- [What is being asked] What lines below contain the string "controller"? List them all.

- [Provided material]
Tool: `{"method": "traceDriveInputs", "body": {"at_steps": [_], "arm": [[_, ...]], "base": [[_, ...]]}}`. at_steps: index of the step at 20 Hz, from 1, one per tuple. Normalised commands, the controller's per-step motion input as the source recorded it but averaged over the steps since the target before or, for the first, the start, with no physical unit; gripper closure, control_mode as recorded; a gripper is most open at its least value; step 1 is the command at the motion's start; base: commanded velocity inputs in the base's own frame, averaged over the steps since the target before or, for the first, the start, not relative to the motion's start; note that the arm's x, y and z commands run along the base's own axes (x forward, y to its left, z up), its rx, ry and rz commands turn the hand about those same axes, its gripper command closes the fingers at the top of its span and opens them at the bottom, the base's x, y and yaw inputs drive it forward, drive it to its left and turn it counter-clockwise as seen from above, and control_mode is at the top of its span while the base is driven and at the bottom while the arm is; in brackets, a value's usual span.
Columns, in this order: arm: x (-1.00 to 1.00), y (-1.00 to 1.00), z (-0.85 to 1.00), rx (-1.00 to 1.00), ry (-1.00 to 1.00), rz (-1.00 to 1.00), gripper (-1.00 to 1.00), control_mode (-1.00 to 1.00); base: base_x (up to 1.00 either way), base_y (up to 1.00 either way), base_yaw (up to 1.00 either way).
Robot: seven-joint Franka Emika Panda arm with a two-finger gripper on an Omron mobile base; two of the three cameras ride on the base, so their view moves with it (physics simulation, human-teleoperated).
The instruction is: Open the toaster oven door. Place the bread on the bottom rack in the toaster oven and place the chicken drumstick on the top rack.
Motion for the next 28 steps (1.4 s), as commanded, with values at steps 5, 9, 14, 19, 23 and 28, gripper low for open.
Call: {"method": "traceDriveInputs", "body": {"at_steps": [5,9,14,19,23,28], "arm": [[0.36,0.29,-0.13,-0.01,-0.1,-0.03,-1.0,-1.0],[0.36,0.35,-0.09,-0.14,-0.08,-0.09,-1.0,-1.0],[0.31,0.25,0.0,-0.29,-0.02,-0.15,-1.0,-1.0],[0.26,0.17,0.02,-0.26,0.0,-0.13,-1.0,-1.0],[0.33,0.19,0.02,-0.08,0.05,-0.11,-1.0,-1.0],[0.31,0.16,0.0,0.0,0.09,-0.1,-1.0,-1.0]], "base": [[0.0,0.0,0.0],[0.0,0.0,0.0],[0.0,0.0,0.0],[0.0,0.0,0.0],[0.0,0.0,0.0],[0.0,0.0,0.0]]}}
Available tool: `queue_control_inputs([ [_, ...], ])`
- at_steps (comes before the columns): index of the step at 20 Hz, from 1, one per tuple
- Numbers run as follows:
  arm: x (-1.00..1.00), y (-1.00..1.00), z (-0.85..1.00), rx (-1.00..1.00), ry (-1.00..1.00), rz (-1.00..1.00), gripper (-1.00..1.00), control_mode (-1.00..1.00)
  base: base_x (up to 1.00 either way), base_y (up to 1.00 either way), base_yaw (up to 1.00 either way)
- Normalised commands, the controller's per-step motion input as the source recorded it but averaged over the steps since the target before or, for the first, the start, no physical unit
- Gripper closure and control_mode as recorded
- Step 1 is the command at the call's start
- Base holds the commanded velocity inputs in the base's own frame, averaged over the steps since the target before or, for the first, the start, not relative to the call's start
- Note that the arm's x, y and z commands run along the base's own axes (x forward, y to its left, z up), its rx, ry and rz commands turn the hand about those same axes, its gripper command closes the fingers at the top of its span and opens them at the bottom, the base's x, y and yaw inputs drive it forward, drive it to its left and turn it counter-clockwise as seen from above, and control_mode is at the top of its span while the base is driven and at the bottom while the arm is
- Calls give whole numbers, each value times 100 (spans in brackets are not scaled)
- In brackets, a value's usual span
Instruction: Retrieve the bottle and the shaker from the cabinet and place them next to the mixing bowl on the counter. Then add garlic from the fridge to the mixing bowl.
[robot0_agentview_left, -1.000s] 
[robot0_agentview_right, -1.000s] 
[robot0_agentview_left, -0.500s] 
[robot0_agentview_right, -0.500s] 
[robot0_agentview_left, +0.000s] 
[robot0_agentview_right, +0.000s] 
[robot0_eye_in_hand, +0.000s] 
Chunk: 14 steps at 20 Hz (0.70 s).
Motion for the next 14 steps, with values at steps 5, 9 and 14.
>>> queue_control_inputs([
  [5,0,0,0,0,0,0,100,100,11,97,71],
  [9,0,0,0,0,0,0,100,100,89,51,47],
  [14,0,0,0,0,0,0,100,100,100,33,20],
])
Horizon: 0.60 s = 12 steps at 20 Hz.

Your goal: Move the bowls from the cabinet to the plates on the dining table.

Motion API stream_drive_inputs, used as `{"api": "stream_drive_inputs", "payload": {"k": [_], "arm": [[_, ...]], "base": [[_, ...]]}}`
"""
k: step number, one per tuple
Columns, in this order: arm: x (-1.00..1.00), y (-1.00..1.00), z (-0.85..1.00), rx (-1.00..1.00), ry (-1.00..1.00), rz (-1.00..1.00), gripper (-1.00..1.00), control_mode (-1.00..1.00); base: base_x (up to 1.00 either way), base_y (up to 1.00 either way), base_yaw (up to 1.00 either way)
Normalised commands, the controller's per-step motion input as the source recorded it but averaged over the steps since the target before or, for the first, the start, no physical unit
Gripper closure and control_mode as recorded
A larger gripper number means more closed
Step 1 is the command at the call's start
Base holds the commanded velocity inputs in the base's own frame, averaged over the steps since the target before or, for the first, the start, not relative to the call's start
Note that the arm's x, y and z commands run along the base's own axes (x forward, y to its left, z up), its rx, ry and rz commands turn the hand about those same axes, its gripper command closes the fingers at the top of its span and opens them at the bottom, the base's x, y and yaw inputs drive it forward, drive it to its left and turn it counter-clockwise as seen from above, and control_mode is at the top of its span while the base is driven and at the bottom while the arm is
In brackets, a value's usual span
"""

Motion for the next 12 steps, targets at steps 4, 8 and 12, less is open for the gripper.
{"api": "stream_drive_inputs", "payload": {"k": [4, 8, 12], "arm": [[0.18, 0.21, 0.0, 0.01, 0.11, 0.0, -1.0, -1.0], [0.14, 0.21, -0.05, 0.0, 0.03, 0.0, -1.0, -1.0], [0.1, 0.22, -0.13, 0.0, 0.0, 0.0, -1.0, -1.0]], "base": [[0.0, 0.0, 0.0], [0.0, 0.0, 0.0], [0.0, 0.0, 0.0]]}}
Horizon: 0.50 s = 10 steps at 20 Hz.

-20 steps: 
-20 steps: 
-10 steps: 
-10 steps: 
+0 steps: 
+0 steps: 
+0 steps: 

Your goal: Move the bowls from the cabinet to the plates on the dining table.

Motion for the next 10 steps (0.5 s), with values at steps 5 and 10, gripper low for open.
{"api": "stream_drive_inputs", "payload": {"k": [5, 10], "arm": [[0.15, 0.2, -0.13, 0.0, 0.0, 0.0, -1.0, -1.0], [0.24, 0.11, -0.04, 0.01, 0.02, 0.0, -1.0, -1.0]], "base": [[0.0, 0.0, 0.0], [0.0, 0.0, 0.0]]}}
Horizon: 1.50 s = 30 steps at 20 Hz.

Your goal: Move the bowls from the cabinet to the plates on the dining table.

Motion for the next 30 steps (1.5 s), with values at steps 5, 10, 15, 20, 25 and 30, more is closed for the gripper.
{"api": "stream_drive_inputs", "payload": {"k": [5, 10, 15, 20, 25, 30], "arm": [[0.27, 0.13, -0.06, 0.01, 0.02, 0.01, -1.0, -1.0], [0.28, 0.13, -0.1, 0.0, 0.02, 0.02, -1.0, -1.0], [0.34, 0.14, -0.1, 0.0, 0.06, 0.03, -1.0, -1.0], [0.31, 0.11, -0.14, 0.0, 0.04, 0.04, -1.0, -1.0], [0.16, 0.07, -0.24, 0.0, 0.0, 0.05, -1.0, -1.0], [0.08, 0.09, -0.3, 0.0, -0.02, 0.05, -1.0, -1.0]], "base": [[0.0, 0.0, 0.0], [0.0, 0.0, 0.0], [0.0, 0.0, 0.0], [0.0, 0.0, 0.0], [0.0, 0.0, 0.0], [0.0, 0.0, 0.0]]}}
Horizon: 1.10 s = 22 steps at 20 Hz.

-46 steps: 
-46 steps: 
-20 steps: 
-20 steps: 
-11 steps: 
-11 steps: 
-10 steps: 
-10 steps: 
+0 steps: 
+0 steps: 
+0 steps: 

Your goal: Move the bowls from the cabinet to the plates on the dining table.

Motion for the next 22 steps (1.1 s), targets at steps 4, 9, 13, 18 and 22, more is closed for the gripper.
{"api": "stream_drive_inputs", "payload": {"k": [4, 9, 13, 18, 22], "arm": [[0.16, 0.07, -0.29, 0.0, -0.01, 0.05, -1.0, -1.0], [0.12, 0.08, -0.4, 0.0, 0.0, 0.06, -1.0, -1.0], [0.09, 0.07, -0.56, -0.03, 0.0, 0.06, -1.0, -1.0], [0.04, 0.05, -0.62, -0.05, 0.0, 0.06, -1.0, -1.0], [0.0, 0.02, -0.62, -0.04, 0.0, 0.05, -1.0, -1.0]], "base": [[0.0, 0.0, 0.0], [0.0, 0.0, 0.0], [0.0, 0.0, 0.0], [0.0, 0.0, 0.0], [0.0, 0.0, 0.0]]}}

- [Response to the exercise]
Tool: `{"method": "traceDriveInputs", "body": {"at_steps": [_], "arm": [[_, ...]], "base": [[_, ...]]}}`. at_steps: index of the step at 20 Hz, from 1, one per tuple. Normalised commands, the controller's per-step motion input as the source recorded it but averaged over the steps since the target before or, for the first, the start, with no physical unit; gripper closure, control_mode as recorded; a gripper is most open at its least value; step 1 is the command at the motion's start; base: commanded velocity inputs in the base's own frame, averaged over the steps since the target before or, for the first, the start, not relative to the motion's start; note that the arm's x, y and z commands run along the base's own axes (x forward, y to its left, z up), its rx, ry and rz commands turn the hand about those same axes, its gripper command closes the fingers at the top of its span and opens them at the bottom, the base's x, y and yaw inputs drive it forward, drive it to its left and turn it counter-clockwise as seen from above, and control_mode is at the top of its span while the base is driven and at the bottom while the arm is; in brackets, a value's usual span.
- Normalised commands, the controller's per-step motion input as the source recorded it but averaged over the steps since the target before or, for the first, the start, no physical unit
Normalised commands, the controller's per-step motion input as the source recorded it but averaged over the steps since the target before or, for the first, the start, no physical unit

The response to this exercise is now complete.